Directions: Starting at the first line of the data below, repeat each line word for word up to and including the line with "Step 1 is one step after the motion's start".

The data:
· · · · ·

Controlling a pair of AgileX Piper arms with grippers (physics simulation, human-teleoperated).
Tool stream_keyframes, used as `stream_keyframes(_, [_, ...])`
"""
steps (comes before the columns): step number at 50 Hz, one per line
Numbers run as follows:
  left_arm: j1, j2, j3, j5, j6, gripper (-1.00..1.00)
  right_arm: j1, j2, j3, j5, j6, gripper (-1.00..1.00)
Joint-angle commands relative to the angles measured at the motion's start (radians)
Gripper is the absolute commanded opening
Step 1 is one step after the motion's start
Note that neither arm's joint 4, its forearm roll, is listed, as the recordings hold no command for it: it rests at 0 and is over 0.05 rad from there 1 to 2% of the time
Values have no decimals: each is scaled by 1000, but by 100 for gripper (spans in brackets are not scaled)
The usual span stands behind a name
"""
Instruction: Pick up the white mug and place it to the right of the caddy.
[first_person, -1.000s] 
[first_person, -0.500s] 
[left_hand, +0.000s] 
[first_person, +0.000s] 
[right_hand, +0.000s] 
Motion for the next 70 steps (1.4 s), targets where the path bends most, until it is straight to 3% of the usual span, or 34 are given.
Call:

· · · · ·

Written answer:
Controlling a pair of AgileX Piper arms with grippers (physics simulation, human-teleoperated).
Tool stream_keyframes, used as `stream_keyframes(_, [_, ...])`
"""
steps (comes before the columns): step number at 50 Hz, one per line
Numbers run as follows:
  left_arm: j1, j2, j3, j5, j6, gripper (-1.00..1.00)
  right_arm: j1, j2, j3, j5, j6, gripper (-1.00..1.00)
Joint-angle commands relative to the angles measured at the motion's start (radians)
Gripper is the absolute commanded opening
Step 1 is one step after the motion's start

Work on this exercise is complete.